What the exercise asks - Your output should be the whole listing, identical to the original.

Data for review -

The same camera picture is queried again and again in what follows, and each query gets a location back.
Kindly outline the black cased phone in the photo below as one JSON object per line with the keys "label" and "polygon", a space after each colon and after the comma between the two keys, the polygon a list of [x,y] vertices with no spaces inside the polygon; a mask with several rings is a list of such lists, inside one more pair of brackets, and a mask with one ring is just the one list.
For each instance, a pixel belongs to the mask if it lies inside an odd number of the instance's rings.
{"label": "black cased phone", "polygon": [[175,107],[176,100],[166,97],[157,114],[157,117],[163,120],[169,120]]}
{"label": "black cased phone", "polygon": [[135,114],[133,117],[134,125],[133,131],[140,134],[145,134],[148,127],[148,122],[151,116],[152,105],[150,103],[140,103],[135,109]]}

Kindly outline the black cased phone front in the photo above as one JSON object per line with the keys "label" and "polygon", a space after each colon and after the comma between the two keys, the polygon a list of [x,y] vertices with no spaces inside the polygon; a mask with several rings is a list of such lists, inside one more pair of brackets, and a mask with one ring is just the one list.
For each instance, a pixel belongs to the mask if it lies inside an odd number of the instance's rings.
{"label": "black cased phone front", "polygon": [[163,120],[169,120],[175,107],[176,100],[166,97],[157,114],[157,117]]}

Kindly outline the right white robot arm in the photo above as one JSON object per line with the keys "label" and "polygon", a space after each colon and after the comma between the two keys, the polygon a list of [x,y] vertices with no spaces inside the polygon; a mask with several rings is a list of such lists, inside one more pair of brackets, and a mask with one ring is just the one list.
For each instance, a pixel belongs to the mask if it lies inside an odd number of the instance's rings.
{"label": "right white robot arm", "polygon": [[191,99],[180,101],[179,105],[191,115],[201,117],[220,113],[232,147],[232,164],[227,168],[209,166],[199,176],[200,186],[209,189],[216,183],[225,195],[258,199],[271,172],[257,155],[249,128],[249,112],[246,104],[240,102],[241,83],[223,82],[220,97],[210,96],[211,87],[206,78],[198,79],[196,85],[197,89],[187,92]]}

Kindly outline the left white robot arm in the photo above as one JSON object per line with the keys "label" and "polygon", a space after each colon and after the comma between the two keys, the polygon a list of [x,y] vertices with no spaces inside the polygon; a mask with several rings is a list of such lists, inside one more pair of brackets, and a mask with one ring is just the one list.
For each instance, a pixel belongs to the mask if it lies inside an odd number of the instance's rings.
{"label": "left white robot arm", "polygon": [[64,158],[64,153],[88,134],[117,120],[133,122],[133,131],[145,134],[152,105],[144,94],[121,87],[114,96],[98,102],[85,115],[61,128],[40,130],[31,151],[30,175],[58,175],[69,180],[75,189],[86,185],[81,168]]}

Your response -
The same camera picture is queried again and again in what follows, and each query gets a location back.
Kindly outline the black cased phone in the photo below as one JSON object per line with the keys "label" and "polygon", a space after each colon and after the comma between the two keys, the polygon a list of [x,y] vertices with no spaces inside the polygon; a mask with several rings is a list of such lists, inside one more pair of brackets, and a mask with one ring is just the one list.
For each instance, a pixel belongs to the mask if it lies inside an odd number of the instance's rings.
{"label": "black cased phone", "polygon": [[175,107],[176,100],[166,97],[157,114],[157,117],[163,120],[169,120]]}
{"label": "black cased phone", "polygon": [[135,114],[133,117],[134,125],[133,131],[140,134],[145,134],[148,127],[148,122],[151,116],[152,105],[150,103],[140,103],[135,109]]}

Kindly outline the black cased phone front in the photo above as one JSON object per line with the keys "label" and "polygon", a space after each colon and after the comma between the two keys, the polygon a list of [x,y] vertices with no spaces inside the polygon; a mask with several rings is a list of such lists, inside one more pair of brackets, and a mask with one ring is just the one list.
For each instance, a pixel belongs to the mask if it lies inside an odd number of the instance's rings.
{"label": "black cased phone front", "polygon": [[163,120],[169,120],[175,107],[176,100],[166,97],[157,114],[157,117]]}

Kindly outline the right white robot arm in the photo above as one JSON object per line with the keys "label" and "polygon", a space after each colon and after the comma between the two keys, the polygon a list of [x,y] vertices with no spaces inside the polygon; a mask with several rings is a list of such lists, inside one more pair of brackets, and a mask with one ring is just the one list.
For each instance, a pixel belongs to the mask if it lies inside an odd number of the instance's rings.
{"label": "right white robot arm", "polygon": [[191,99],[180,101],[179,105],[191,115],[201,117],[220,113],[232,147],[232,164],[227,168],[209,166],[199,176],[200,186],[209,189],[216,183],[225,195],[258,199],[271,172],[257,155],[249,128],[249,112],[246,104],[240,102],[241,83],[223,82],[220,97],[210,96],[211,87],[206,78],[198,79],[196,85],[197,89],[187,92]]}

Kindly outline the left white robot arm in the photo above as one JSON object per line with the keys "label" and "polygon", a space after each colon and after the comma between the two keys, the polygon a list of [x,y] vertices with no spaces inside the polygon; a mask with several rings is a list of such lists, inside one more pair of brackets, and a mask with one ring is just the one list.
For each instance, a pixel belongs to the mask if it lies inside an odd number of the instance's rings.
{"label": "left white robot arm", "polygon": [[64,158],[64,153],[88,134],[117,120],[133,122],[133,131],[145,134],[152,105],[144,94],[121,87],[114,96],[98,102],[85,115],[61,128],[40,130],[31,151],[30,175],[58,175],[69,180],[75,189],[86,185],[81,168]]}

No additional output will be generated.